Dersch testified Tuesday that she and Morrison worked exhaustively on the case, talked about it daily and strategized based on the medical opinion of the outside forensic pathologist they hired to refute Mitchell, as well as other evidence.

Dersch said they were retained by Buchhorn shortly after Oliver’s death, months before she was criminally charged.

“When we met her, we believed her,” Dersch said. “We wanted to know what happened to the baby.”

Seattle-based forensic pathologist Carl Wigren reviewed the coroner’s findings and contended that Oliver’s skull fracture was an old injury — at least three or perhaps even seven days old — because microscopic examination revealed signs of healing.

Wigren reiterated that opinion Tuesday, via video conference from out of state.

Wigren said he told Buchhorn’s trial lawyers “unequivocally” that Oliver’s skull fracture was an old injury.

Dersch and Morrison both said they did ask Wigren about what new lawyers have called Mitchell’s “electrical interruption theory,” but Wigren claimed they did not.

He acknowledged there were many conversations he did not remember but said that if attorneys had told him such an issue was pivotal, he would have looked into it further.

Prosecutors C.J. Rieg and Mark Simpson emphasized through their questions that even without specific discussions about the electrical brain activity interruption that Mitchell pointed to, Buchhorn’s trial lawyers effectively combated the coroner’s theory by holding up Wigren’s findings that the injury was old.

On Tuesday, Judge Sally Pokorny fielded numerous objections by prosecutors complaining about defense lawyers’ questions. The judge also broke up what she called “arguing” and “yelling” when Buchhorn’s new lawyer William Skepnek questioned Dersch.

In one such exchange, Skepnek accused Dersch of “quibbling” with him over medical terminology. Dersch said she wasn’t “quibbling.”

The judge said the “arguing” needed to stop and Skepnek abruptly sat down, saying, “Well, your honor, I think she’s a hostile witness, and I’m done with her anyway.”

Morrison also was back on the witness stand Tuesday, to finish testimony he started at the last hearing.

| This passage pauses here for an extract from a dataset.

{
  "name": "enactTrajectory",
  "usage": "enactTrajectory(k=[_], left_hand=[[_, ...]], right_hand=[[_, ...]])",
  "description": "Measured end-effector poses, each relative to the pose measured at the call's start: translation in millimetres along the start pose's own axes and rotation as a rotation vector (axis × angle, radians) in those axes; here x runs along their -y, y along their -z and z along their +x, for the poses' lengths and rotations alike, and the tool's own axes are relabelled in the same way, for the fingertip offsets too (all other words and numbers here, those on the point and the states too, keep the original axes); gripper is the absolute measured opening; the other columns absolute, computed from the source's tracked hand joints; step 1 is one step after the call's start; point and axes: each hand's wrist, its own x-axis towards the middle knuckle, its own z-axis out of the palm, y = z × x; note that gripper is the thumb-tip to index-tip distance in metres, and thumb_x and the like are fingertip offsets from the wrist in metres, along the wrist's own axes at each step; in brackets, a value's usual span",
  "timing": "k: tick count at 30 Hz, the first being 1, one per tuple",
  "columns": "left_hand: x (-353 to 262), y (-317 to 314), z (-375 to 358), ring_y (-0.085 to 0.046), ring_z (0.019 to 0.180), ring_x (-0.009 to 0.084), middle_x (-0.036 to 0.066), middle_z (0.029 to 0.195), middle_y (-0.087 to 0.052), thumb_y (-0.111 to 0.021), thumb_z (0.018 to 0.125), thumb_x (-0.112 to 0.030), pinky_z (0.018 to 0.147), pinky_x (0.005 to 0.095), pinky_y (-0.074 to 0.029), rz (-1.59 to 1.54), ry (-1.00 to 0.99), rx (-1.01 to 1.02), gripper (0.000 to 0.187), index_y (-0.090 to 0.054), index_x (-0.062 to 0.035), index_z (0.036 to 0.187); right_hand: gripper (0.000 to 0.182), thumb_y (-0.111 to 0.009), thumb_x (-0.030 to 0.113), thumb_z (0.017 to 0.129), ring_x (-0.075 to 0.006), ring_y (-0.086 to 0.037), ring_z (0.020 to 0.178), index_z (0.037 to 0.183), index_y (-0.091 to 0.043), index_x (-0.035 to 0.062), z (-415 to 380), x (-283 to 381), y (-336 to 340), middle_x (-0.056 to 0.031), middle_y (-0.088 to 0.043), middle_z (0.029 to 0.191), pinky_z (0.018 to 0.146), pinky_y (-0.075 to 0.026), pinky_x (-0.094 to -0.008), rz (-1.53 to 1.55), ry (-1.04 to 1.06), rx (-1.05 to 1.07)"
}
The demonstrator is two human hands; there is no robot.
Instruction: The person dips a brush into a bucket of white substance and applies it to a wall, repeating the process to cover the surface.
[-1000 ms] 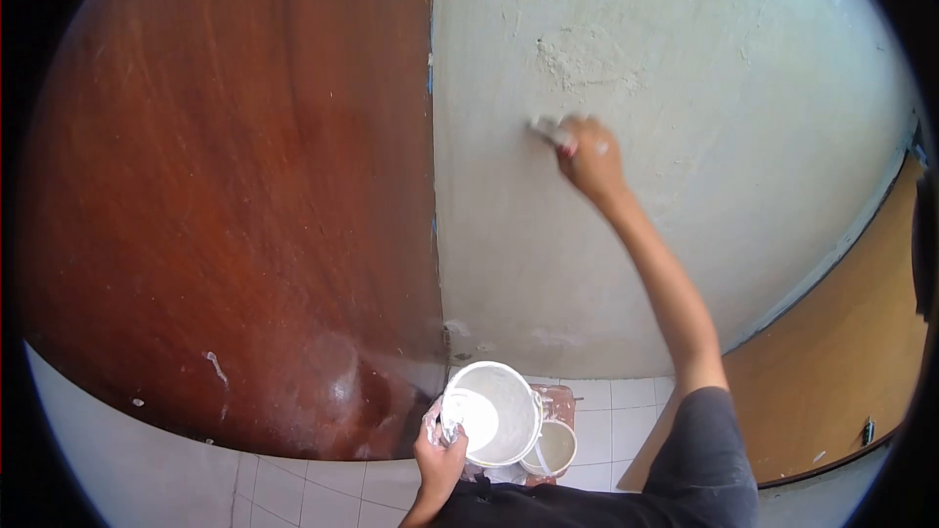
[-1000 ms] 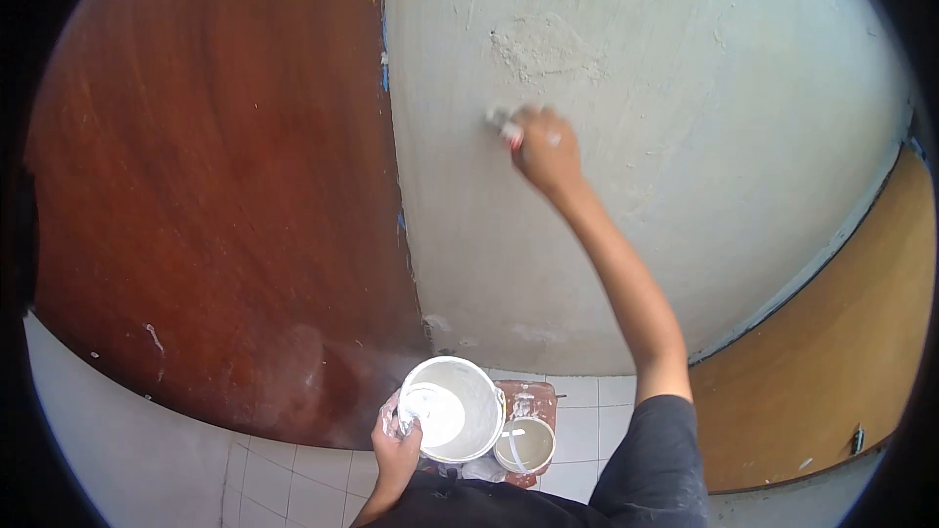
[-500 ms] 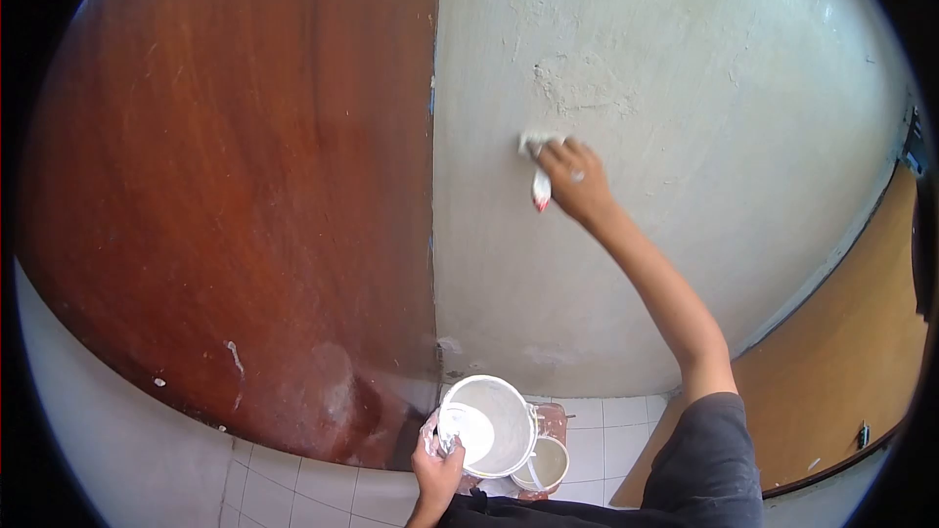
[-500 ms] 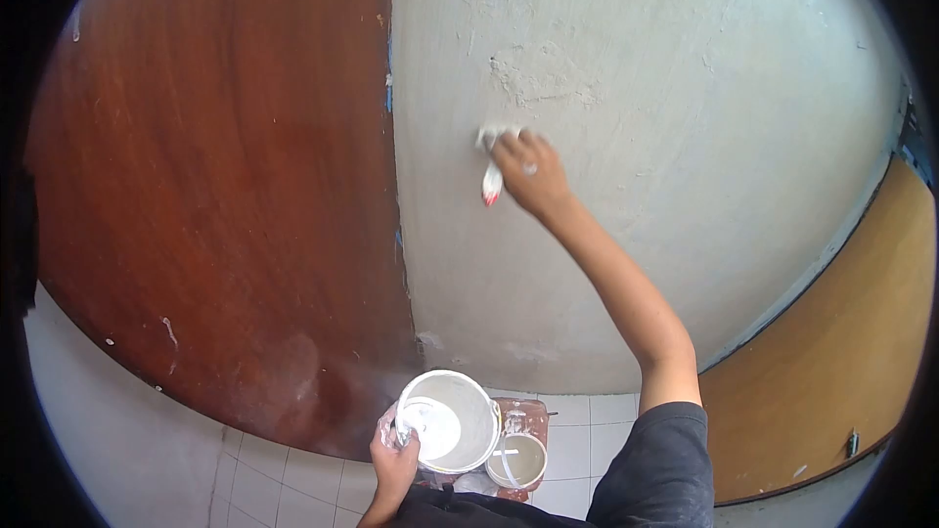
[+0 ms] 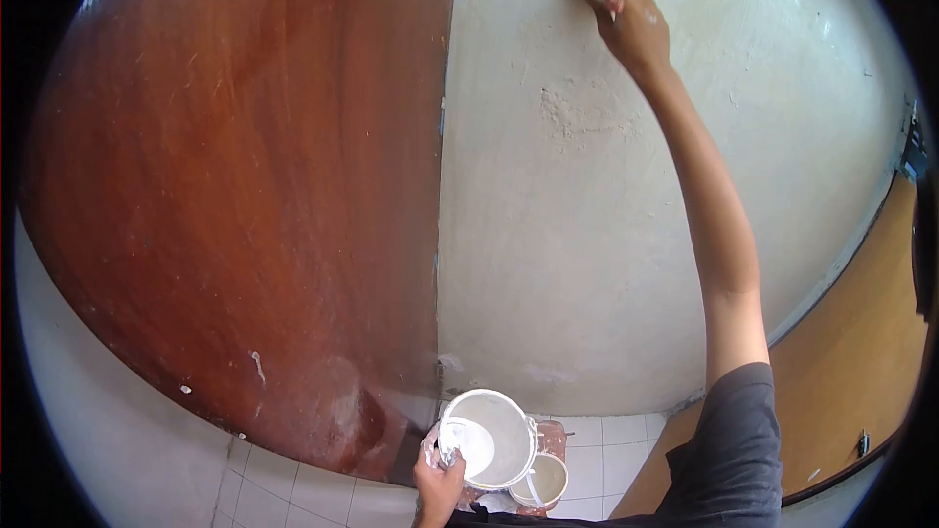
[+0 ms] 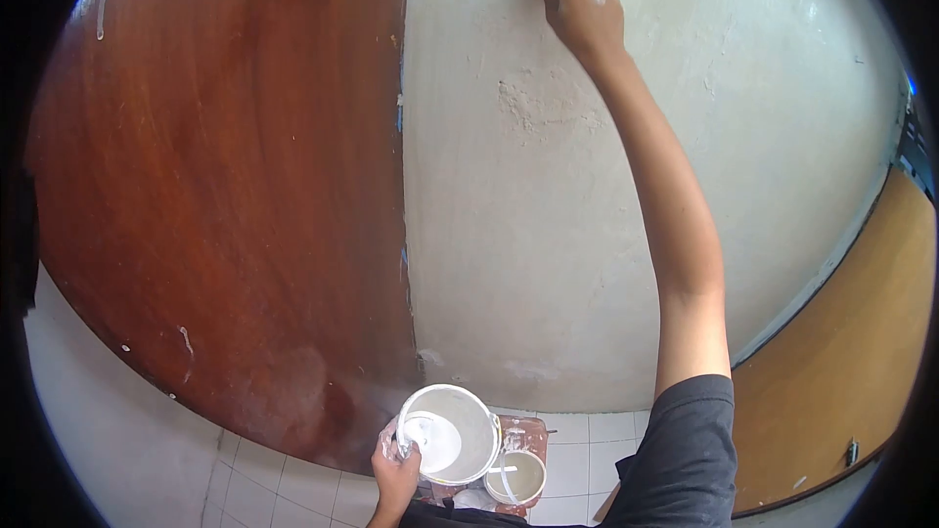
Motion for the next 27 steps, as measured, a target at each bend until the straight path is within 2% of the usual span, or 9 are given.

In response to prosecutors’ complaints that Skepnek was asking Morrison leading questions, Skepnek also called him “hostile.”

Pokorny said Dersch and Morrison may not have been “friendly,” but that they weren’t hostile. Pokorny emphasized that despite now being challenged, the pair was still on Buchhorn’s side.

“Just because a witness does not answer a question in the way you want them to does not mean they’re hostile,” she told Skepnek. “Mr. Morrison and Ms. Dersch are still in Ms. Buchhorn’s camp … they believe she was wrongly convicted.”